Un llamado a la solidaridad

Es un día nublado en Santiago y Fabiola Campillai, sobreviviente a la más cruenta represión policial desatada durante el estallido y electa senadora por la Región Metropolitana por una amplia votación popular, habla al micrófono desde una de las calles del centro de la capital:

Estamos aquí apoyando a las familias, a los amigos, a las madres, porque yo soy madre, tengo mis hijos y no me gustaría que estuvieran en el mismo lugar de ellos. Exijo la libertad para los presos políticos del Estallido Social, exijo que se apruebe la Ley de Indulto a los senadores que por años han estado sentados en sus privilegios. No puede ser que ellos estén presos y que delincuentes como Patricio Maturana, como Claudio Crespo y como el mismo Sebastián Piñera estén en la calle. 

Como Fabiola, numerosas personas se han sumado a las convocatorias que se realizan por estos días en defensa y reclamo por la libertad de las y los Presos de la Revuelta. En las calles y en redes sociales se activa la difusión de sus casos, sus historias y situación judicial,  llamando a la solidaridad de la sociedad civil y a la permanente movilización. 

Mónica Hernández cree que ha habido una suerte de castigo en el caso de Felipe y otros jóvenes a los que se espera inducir a no protestar. Mientras, del otro lado de la moneda, una investigación de Ciper evidenció que un 46% de las causas por violaciones a los Derechos Humanos durante el estallido cerró sin formalizados: se trata de al menos 3.050 casos. El informe elaborado por la propia Fiscalía contabilizó en marzo de este año solo una sentencia condenatoria, de cinco años de libertad vigilada.  

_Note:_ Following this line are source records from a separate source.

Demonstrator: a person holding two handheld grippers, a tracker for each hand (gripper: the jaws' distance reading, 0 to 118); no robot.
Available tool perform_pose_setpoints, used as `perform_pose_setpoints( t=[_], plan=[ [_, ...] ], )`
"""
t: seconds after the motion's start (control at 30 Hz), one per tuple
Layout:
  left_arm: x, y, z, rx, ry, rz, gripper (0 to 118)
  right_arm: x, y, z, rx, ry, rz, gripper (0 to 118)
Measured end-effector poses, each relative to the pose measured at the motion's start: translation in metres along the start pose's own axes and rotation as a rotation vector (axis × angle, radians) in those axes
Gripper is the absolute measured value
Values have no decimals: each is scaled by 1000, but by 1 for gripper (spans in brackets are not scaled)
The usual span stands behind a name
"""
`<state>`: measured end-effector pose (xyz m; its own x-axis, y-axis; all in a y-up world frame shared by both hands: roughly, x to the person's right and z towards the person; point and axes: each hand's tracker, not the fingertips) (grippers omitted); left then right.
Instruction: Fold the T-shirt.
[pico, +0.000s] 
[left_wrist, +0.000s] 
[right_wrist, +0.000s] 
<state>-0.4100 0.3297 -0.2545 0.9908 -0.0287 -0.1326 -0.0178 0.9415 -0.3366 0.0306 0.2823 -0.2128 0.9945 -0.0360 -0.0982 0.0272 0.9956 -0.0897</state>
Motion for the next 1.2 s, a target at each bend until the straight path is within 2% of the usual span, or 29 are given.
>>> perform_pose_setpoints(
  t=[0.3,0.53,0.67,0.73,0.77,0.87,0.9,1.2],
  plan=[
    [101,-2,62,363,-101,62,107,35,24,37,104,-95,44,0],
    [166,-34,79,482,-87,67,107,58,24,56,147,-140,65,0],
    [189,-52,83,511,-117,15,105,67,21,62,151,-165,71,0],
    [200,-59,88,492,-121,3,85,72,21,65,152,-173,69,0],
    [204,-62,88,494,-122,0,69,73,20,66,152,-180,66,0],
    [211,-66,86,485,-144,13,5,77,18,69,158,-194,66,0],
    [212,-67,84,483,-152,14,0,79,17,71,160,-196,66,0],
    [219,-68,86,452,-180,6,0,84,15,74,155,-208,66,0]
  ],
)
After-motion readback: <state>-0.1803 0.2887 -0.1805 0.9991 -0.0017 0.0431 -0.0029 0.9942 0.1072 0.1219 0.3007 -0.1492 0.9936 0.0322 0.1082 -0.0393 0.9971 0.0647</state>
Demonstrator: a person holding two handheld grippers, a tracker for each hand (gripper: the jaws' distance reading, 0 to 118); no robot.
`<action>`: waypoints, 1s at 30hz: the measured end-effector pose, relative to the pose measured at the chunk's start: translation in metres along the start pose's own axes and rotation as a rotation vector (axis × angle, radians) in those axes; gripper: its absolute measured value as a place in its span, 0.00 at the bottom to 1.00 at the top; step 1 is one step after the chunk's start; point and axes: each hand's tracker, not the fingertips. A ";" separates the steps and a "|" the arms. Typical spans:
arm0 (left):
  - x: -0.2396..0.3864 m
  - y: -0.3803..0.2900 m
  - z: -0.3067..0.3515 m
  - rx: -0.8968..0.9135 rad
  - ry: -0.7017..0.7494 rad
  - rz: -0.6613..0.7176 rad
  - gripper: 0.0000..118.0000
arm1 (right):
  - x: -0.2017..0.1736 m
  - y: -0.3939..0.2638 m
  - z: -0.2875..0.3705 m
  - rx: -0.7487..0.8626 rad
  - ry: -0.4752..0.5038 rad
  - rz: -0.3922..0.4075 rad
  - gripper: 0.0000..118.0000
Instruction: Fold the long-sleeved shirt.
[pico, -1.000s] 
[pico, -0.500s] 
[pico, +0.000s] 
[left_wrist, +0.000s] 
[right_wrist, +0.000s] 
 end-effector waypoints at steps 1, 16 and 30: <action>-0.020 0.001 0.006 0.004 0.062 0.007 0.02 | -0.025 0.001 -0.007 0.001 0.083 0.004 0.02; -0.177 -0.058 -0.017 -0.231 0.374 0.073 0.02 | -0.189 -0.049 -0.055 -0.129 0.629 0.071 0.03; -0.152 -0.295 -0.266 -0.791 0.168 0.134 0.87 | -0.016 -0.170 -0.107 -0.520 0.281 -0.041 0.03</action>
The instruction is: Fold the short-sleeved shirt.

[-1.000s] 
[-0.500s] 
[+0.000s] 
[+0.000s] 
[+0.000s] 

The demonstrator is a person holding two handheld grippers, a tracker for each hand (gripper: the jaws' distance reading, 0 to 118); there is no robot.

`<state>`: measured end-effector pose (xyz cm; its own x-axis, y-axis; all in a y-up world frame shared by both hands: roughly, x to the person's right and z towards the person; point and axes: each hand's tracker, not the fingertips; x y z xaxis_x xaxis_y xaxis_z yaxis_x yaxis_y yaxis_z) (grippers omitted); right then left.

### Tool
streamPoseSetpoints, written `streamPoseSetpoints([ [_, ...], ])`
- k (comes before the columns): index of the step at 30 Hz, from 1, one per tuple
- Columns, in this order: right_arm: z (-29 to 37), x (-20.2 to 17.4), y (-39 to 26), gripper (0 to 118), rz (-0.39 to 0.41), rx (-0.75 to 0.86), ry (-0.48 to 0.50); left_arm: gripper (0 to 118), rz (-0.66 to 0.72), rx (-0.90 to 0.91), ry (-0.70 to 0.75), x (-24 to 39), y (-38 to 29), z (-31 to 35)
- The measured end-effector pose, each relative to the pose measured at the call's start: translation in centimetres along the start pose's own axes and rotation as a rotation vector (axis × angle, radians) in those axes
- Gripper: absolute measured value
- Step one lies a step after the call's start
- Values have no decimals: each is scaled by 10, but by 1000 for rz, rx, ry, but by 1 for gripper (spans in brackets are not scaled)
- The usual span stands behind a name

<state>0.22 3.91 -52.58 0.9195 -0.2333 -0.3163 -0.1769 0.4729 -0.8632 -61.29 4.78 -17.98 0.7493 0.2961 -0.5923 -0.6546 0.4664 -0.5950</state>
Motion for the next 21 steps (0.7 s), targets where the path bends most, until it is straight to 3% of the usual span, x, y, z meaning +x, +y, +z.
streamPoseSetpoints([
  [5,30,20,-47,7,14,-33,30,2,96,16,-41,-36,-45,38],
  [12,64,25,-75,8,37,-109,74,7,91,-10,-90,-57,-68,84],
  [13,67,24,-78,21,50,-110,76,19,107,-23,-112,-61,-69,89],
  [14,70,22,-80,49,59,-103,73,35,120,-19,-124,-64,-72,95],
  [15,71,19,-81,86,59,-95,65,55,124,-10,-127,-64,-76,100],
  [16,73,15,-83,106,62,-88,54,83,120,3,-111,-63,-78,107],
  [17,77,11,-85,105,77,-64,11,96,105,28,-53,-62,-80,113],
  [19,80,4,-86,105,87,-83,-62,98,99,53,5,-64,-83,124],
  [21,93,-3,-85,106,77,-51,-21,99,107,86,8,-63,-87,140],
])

No puede ser que gente –que se rompe el lomo trabajando– viva en condiciones precarias y que existan grupos de privilegio que solo quieren mantenerlos, aunque seamos millones al otro lado de la ventana, luchando y arriesgando la vida, los ojos y la libertad; para compartir lo que es de pocos. El proceso constituyente en marcha lo demostró así: sin todo lo que pasó en la calle, no hubiese ocurrido jamás. No es el precio que uno quisiera pagar como sociedad pero este país tiene que cambiar, sostiene la tutora y principal apoyo de Santana en la cárcel.

Harry Jürgensen, ex intendente de la Región de Los Lagos hasta hace un año, fue uno de los querellantes en la causa contra Felipe Santana y celebró en los medios de comunicación la condena en su contra. Hoy es uno de los convencionales encargados de escribir la nueva carta magna. Así lo recuerda Fernando Leal, abogado de Felipe:

— “La ironía de la vida es que justamente gracias a esos jóvenes que salieron a manifestarse es que se dio pie al proceso constituyente. Felipe, que es uno de los precursores de este proceso, se encuentra privado de libertad y quien se querelló en su contra, rechazando el proceso constituyente, hoy es un convencional que redacta la (nueva) Constitución”.